Hestapeysa | Ginger Makes

I had no idea how to get started with stranded knitting, so I reached out to Sarah from Knit York City, one of the most skilled knitters that I know. She pointed me in the direction of this post from Ysolda Teague explaining color dominance. I was still confused about how to hold yarn when you have more than one color, but I found this totally helpful post from Tasha at By Gum By Golly and it gave me the confidence to dive in. I decided to hold one color in each hand, knitting continental (like I usually do) with the left-hand yarn and English-style with the right. It was a little tricky at first, but got easier quickly. This Knitty post by Theresa Vinson Stenerson really helped me sort out the floats. I definitely didn’t keep my tension even throughout the yoke- I was worried after I’d knit the horses that they were too tight, so I really loosened up my floats above them and those stitches look a bit wonky and loose. But oh well! I’ll have a better idea next time!

I started knitting this in October and was pretty slow. I picked it back up over New Year’s, joined the sleeves to the body mid-month, and then sped through the colorwork in a week. It’s just so fun to see the pattern develop- I stayed up past my bedtime nearly every night because I just wanted to do a few more rows! Colorwork looks really complicated, but once you’ve figured out how to hold the yarn, it’s easy to keep track of where you are in the chart and you’re just knitting stockinette in the round, so it’s really pretty quick compared to anything cabled.

Hestapeysa | Ginger Makes

The sweater is a little crazy, and dude, it is WARM. My face and hands were cold when I was taking these photos, but I was otherwise completely comfortable (and it was about 20F!). If you’re not familiar with this kind of knitting, the color you’re not knitting with gets carried behind your stitches, so the yoke is a double thickness of yarn.

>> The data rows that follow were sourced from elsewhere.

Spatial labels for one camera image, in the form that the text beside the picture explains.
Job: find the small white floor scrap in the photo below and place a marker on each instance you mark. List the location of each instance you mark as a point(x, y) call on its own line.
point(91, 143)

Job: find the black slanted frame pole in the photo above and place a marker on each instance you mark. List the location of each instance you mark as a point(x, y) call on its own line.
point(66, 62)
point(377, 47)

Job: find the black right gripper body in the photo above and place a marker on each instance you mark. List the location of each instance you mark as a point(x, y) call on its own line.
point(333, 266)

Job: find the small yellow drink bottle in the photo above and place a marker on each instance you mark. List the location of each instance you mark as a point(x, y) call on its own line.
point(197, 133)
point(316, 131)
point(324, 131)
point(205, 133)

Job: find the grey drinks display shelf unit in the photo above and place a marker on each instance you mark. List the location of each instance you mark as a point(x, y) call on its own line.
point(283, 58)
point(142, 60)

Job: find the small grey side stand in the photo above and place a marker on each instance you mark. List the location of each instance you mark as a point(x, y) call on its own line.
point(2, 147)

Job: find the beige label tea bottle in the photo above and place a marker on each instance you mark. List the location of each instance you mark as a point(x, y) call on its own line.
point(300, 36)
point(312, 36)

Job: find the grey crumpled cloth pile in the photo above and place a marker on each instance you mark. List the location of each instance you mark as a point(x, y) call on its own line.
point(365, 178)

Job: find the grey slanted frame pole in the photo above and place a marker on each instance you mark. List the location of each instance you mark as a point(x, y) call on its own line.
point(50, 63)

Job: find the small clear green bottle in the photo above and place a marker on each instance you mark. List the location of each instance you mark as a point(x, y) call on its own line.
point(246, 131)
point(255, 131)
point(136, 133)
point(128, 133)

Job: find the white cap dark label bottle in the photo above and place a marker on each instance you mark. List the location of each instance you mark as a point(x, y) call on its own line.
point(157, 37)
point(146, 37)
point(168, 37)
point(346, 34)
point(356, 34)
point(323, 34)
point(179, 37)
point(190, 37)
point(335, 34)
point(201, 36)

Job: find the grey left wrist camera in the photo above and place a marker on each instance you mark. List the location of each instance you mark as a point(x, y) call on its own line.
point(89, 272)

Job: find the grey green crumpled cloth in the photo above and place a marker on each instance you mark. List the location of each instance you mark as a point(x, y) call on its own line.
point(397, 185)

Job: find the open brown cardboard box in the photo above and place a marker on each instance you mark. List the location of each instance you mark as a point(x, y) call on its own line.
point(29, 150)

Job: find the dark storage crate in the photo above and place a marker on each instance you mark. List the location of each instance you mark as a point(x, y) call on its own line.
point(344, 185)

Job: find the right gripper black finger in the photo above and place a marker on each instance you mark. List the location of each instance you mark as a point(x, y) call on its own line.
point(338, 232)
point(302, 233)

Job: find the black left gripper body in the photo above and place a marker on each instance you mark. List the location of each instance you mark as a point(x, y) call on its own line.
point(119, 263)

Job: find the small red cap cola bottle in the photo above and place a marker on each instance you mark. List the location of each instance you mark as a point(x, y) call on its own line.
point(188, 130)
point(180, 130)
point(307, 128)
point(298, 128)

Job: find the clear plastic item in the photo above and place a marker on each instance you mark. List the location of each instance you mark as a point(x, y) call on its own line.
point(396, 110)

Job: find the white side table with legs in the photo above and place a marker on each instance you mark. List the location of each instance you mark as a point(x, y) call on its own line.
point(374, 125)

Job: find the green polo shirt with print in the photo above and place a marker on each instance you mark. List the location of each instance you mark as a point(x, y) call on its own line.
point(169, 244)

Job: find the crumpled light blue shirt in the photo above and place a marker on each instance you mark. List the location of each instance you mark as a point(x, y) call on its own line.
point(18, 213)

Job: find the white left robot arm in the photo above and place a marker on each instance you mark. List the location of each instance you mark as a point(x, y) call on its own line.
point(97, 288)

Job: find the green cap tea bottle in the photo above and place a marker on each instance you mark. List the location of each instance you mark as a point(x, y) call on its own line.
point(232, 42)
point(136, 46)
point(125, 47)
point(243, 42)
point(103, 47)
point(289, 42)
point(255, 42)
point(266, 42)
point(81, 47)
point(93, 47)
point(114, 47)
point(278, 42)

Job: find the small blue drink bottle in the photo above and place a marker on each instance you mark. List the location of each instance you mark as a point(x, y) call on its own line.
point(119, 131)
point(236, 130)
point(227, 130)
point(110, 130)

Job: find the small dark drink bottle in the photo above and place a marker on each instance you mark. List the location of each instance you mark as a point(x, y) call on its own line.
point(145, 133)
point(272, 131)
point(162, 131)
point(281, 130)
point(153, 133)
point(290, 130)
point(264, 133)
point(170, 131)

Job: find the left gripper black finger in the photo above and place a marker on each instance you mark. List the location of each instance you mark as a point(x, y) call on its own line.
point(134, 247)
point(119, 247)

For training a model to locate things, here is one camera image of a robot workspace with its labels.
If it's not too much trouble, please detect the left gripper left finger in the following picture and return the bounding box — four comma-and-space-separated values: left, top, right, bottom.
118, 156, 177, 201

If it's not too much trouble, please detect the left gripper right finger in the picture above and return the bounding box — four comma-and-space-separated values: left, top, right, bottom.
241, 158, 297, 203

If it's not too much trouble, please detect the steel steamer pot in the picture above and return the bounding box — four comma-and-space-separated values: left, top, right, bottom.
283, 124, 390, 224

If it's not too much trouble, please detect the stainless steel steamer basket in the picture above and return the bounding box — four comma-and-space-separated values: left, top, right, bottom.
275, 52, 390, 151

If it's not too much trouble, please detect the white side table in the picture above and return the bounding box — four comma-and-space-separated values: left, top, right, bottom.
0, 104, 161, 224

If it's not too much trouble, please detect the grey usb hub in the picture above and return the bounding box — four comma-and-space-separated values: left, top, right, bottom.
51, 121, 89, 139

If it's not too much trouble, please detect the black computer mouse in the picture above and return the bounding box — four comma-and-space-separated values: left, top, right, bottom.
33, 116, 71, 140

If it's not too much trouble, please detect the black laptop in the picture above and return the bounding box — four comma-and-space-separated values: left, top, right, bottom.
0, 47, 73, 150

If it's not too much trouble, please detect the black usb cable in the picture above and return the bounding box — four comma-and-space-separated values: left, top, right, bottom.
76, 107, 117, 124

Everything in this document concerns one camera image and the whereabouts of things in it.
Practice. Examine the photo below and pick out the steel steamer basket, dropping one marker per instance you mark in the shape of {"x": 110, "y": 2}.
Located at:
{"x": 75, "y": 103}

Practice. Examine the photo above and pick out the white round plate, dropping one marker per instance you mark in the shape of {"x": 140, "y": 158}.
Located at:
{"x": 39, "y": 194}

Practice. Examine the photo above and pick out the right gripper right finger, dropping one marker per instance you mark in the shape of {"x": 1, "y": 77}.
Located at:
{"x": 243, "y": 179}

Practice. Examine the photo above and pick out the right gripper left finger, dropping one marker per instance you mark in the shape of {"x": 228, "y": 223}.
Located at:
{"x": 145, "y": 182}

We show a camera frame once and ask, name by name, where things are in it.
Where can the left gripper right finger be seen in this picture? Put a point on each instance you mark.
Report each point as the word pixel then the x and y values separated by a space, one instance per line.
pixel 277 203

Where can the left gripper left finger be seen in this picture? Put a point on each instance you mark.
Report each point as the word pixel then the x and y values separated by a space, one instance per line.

Also, the sweater is so bulky that I’m wearing a flannel buttondown underneath it in these photos and you can’t even tell! Oh, I should probably mention the hat, which is also handmade. This was a quick knit with a single skein of Cascade Eco Cloud I’ve had in my stash for a long time- I thought the color would go nicely with my furry Gerard. You guys, Eco Cloud is SO soft and nice! It’s a chainette yarn made of merino & alpaca, so it looks really cool knit up and is really springy and squishy. Plus, the colorway is named “Bunny”! I used another free download, the Mock Rib Watch Cap. It’s very, very easy and would be a great first hat project!

Hestapeysa | Ginger Makes

OK, tell me- do you knit? What’s on your needles? Any favorite patterns or recent projects? Were you a horse-crazy kid like me? Would you get on a horse named “Bloodsmear”?